Chesapeake makes big investment in Marcellus Shale sites


Chesapeake Energy Corp. on Tuesday announced a $2 billion asset purchase in the Marcellus Shale, which executives said would make the company “better, not just bigger.” (Photo by Janice Francis-Smith)

OKLAHOMA CITY – Chesapeake Energy Corp. on Tuesday announced a $2 billion purchase that executives said would make the company “better, not just bigger.”

In exchange for $2 billion in cash and 9.44 million common shares, Chesapeake acquired from Chief E&D Holdings LP and affiliates of Tug Hill Inc. “high-quality production assets and inventory of ‘premium drilling locations in the prolific Marcellus Shale in northeastern Pennsylvania’.

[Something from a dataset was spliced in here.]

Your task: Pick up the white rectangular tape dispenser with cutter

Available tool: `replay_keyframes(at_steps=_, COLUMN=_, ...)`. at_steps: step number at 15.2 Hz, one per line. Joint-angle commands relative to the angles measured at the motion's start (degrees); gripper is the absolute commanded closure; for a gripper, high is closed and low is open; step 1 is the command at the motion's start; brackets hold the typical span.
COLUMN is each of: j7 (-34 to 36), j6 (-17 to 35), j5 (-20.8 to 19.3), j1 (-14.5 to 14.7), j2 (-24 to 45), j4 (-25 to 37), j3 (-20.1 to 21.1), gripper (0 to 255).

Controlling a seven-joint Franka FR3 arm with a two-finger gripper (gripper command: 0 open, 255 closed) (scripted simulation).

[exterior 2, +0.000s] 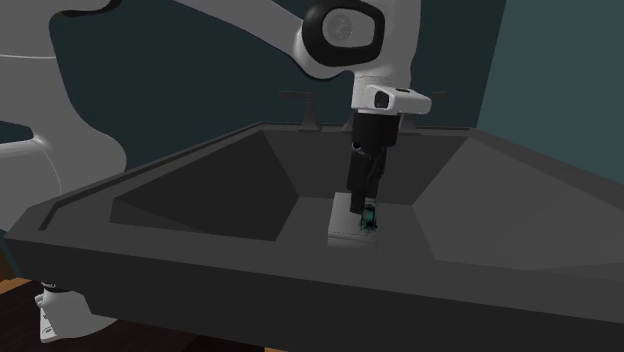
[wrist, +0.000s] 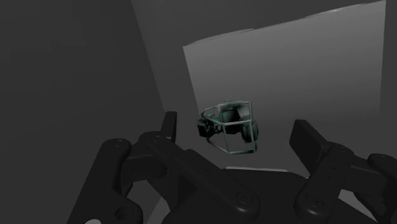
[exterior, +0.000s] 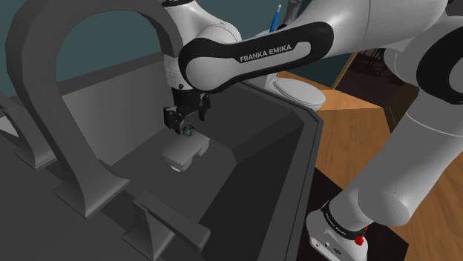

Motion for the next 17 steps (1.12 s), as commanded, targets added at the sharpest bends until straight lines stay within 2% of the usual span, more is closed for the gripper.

Agreement Increases Chesapeake’s Marcellus Position by 25%, Extends Drilling Inventory to Over 15 Years at Current Activity Levels, and Increases Marcellus Shale’s Pro Forma Production Capacity to 200 Million Cubic Feet of natural gas per day.

Chesapeake also announced that it has sold its Powder River Basin assets in Wyoming to Continental Resources Inc., also based in Oklahoma City, for about $450 million in cash.

the FinancialTimes described the deal as reflecting a consolidation trend in the US shale play as the sector emerges from the oil crash. The transaction also rebalances Chesapeake’s portfolio toward natural gas.

Chesapeake’s statement says the deal adjusts the company’s portfolio to generate 75% of projected cash flow in 2022 from natural gas assets and 25% from oil assets.

The agreement marks Continental’s second reach in the Powder River Basin. Continental entered the Powder River Basin market in March 2021 by purchasing assets from Tulsa-based Samson Resources as Samson prepared to dissolve.

The purchase of approximately 172,000 net Chesapeake acres brings Continental to approximately 500,000 net acres in the Powder River Basin. The sale includes 350 operating wells and 17 permits in southeast Wyoming. Powder River Basin volumes in the fourth quarter of 2021 are expected to average approximately 19,000 barrels of oil equivalent per day, or approximately 58% crude oil and natural gas liquids.

Both transactions are expected to close by the end of the first quarter of 2022. Net proceeds from the sale of assets to Continental will go towards the purchase price of the Chief acquisition, Chesapeake said.

Nick Dell’Osso, president and CEO of Chesapeake, said the transactions bolster the company’s efforts to streamline and restructure after emerging from bankruptcy in February 2021.

“In less than a year, we have achieved our goal of refocusing and adding value to our portfolio around our core assets, positioning us to generate meaningful returns for shareholders today while embracing low energy generation. carbon emissions for tomorrow,” Dell’Osso said.

“Upon closing of these transactions, Chesapeake will benefit from a high-quality portfolio focused on three premier U.S. hydrocarbon basins – Marcellus, Haynesville and Eagle Ford,” Dell’Osso said. “By combining the rock and scale of these premium assets, with our disciplined capital investment strategy and a narrower, more logical focus, we are better positioned to enhance returns and create lasting value for our shareholders. .”

Dell’Osso assumed leadership of Chesapeake in October 2021, following the departure of Doug Lawler, who had led the company since founder Aubrey McClendon resigned in 2013.

Lawler assumes his new role as chief operating officer and executive vice president of Continental effective February 1, 2022.

Chesapeake’s Nasdaq price rose 5.29% on Tuesday, closing at $67.13.

Continental’s stock price on the New York Stock Exchange rose 9.02% on Tuesday, closing at $53.78.